Целыми днями он сидел дома, один, и, припав к окну, смотрел на узенький голубой прямоугольник между крышами. Эта глупая, такая далекая синева почти бесила его, но он не сводил с нее глаз. Ласточки, отсюда казавшиеся черными, проносились мимо, как подброшенные. И только там, наверху, у последних окон стоял кто-то, совершенно ему незнакомый! Всю пустоту этого одиночества словно вобрал в себя один дом — один из самых старинных в Сиене, с обвалившейся башней над угрюмой аркой Дей Росси. Совершенно нежилой, он стоял среди тесно прижатых друг к другу хмурых и заброшенных домов — домов с резными гербами исчезнувших семейств на стенах, которые никому уже ничего не говорят, со стенами в два метра толщиной, сводчатыми потолками и комнатами, в которых нечем дышать. На вечно закрытых окнах и выступающих из фасада подоконниках — пыль и широкие полотнища паутины.

Иногда он вдруг вспоминал о Флоренции и о Гизоле: может, она ждет его и корит, что он не едет — это приводило его в восторг. Вспоминал бурлящий Арно и неизменно прекрасные холмы, и оседающие на стенах туманы, от которых булыжники на мостовой чернеют и кажутся заплатками.

Слова отца будили в нем тоску и зависть, и, передернувшись, он уходил, чтобы не видеть его, не слышать. Почему здесь нет ни слова для него? Почему даже теперь с ним обращаются так, будто едва терпят? Зачем эти тщетные попытки стать таким же, как все? И как устроены эти все?

И он снова перебирал в уме поочередно своих флорентийских однокашников. Но как так — ведь они, небось, и думать о нем забыли?

Сколько времени прошло с тех пор, как умерла мама? Казалось, лет сто.
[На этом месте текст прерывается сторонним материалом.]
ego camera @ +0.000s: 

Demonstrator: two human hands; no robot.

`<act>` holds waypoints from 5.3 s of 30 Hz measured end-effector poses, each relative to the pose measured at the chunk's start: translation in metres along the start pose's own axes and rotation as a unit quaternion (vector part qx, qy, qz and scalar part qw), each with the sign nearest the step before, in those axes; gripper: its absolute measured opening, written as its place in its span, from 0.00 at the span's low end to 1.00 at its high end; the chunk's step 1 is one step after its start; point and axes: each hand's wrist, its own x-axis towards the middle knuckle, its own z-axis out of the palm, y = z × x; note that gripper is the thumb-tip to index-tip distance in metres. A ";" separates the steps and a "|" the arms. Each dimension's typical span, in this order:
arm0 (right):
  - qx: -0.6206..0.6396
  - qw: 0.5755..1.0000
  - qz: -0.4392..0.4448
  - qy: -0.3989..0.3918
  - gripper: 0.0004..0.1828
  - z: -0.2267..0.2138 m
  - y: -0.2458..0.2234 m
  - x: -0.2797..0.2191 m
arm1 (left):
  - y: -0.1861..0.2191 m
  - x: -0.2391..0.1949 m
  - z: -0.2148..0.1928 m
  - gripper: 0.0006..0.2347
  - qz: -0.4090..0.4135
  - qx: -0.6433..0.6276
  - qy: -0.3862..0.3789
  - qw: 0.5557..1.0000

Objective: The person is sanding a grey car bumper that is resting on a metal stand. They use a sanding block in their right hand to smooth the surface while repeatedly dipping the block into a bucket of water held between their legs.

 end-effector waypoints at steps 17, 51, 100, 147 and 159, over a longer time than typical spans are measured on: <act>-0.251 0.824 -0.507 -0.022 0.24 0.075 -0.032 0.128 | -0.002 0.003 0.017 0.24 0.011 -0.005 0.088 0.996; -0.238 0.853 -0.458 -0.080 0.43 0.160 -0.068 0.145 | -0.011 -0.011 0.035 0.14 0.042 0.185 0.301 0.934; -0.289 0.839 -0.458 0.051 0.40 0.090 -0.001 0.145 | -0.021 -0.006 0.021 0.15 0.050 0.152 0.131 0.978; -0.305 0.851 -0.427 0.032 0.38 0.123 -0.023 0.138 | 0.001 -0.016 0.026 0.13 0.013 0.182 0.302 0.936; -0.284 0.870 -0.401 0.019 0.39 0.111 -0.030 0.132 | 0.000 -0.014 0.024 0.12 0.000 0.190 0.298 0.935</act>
И все вокруг шло само собой, без его ведома и ни капли в нем не нуждаясь.

Его глаза, мистически кроткие, на худом, нечетко очерченном лице смотрелись странно, и это сразу обращало на себя внимание.

Иногда он глубоко и надолго уходил в какое-то смутное состояние без названия и цели, которое, даже пройдя, оставляет по себе след, как вода на песке.

Он знал теперь, как горько ошибался, считая себя хуже своих сиенских друзей, и возможно, эта ошибка еще скажется в будущем, еще потребует искупления.

Но откуда взялась надежда, что он сможет стать художником? Чего стоила эта бессмысленная попытка по сравнению с его самолюбием? И мог ли он сбросить ее со счета, чтобы по-прежнему верить в себя?

Он утешался, мечтая о новой, невиданной жизни. Но когда?

Порой она пропадала из виду, и он не мог даже вспомнить, о чем ему мечталось.

Он был прямодушен до фанатизма, но вряд ли кто-нибудь мог бы об этом догадаться. Он чувствовал, что его отношения с теми, с кем он дружил до отъезда во Флоренцию, полностью изменились. Ему хотелось просить у них прощения за то, что он не может больше быть им другом, но было стыдно за прежнюю откровенность и отсутствие самообладания. Новыми глазами смотрел он на свою податливость, которой все пользовались. Раньше в Сиене он набивался в друзья даже к отъявленным мошенникам и полным кретинам, считая их себе ровней. Он ощущал это своей обязанностью, так что даже винил себя, если шел гулять один и никого с собой не брал. Но после возвращения из Флоренции он добился того, что ни с кем из них не разговаривал и с желчной нервозностью мечтал больше никогда их не видеть!

Это был молодой человек, хотя и слабый, но с проблесками внутренней силы, пусть не всегда направленной в нужную сторону.